On the day of the ball, and after many difficulties, complaints, and unforgivable abuse of the serving staff, Cinder’s step-sisters and step-father were borne away from the house in their carriage. Now Cinderella’s preparations began. It would have greatly surprised her step-family to observe the line of heavily-cloaked figures who filed, one by one, through the kitchen door once Cinder was sure it was safe. It would have surprised them even more to see these same figures emerging into the coachyard an hour later. Six of the rebellion’s most able fighters were dressed in uniforms of grey and black that hid their feminine appearance so well that their employers would not have recognised in them the quiet and mouse-like maids whom they were used to see. The coach that awaited them appeared to be that of a respectable noble-merchant – and indeed, this was what it had been constructed from. Or, more accurately, it had been constructed from several coaches of respectable noble-merchants, whose conveyances had been taken by the rebellion and reconstructed in the barn of a local pumpkin farmer.

Cinderella would not have been recognised by her family either – which was fortunate, as they would also be at the ball. Gone were her ash-daubed, frequently-patched robes, replaced by the dress of a noblewoman. Numbered among the stalwart matrons who organised the rebellion was a singularly skilled dressmaker, who had made the most of a shipment of luxurious fabrics that had been ‘liberated’ by the rebellion some six months earlier. This veritable magician had transformed several yards of heavy, dark grey silk into a dress that would have sent Cinder’s step-sisters into violent raptures.

It was fortunate, perhaps, that long gloves and powdered faces were the fashion at this time, for even in this disguise, Cinderella’s true occupation would have revealed itself in her chapped fingers and coarse cheeks. But the signs of Cinderella’s servitude were well-covered, her hair was curled and pinned with jewels, and her proud bearing would not have disgraced even the princess. The true gem of her costume – literally, as well as figuratively – were the sparkling, jewelled shoes that peeped from beneath her sweeping train. They were uncomfortable, despite being fitted for Cinder’s feet by the same fairy godmother who had created her dress, and rather garish to the more modest tastes of the wearer, but they served a greater purpose than mere decoration – they were intended to distract and disguise.

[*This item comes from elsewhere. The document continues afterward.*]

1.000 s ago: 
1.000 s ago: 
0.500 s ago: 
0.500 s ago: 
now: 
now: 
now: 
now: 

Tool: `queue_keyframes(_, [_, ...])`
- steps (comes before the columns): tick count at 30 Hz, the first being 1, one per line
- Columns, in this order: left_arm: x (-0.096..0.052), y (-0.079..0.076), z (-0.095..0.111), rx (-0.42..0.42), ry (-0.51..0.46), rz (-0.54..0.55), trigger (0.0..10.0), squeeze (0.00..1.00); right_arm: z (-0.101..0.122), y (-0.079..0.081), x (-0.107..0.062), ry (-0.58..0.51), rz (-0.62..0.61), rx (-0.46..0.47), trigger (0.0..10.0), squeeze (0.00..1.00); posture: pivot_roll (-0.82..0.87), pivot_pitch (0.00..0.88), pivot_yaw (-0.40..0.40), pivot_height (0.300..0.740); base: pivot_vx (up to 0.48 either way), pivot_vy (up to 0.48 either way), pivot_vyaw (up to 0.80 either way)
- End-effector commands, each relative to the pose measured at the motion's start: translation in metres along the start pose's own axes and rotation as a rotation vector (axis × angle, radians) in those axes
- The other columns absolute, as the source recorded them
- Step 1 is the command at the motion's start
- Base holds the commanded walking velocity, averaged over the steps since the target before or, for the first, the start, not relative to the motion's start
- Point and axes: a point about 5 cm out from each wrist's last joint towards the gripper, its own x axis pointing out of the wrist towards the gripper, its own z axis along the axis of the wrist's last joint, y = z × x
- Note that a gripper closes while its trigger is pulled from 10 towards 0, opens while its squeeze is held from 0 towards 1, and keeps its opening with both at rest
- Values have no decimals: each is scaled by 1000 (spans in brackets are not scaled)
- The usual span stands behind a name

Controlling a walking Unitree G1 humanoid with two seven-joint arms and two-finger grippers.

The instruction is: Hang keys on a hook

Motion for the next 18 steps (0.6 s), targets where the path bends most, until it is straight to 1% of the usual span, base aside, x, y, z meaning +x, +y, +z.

The princess had spent the week of the festival in alternate agonies of suspense and boredom. She had been courted by every eligible prince from five kingdoms, as well as several senior noblemen; her father had provided broad hints as to which he felt were the most suitable, which Charmaigne felt was rather pointless, since he would make the final choice regardless of her preferences; she had heard nothing from the rebellion, other than that the ball would be when they would strike, and that she should be prepared. When the night of the ball arrived, she could barely maintain her facade of polite interest as she sat at the Royal Table beside the father she hated and feared so much that she had effectively signed his death warrant. The rebellion had kept her mostly in the dark about their plans, in case she proved to be treacherous after all, and she had very little idea as to what form the rebellion’s action would take. She only hoped they would take it soon, before the attentions of Prince Errol of Stook forced her to take matters – and a steak knife – into her own hands.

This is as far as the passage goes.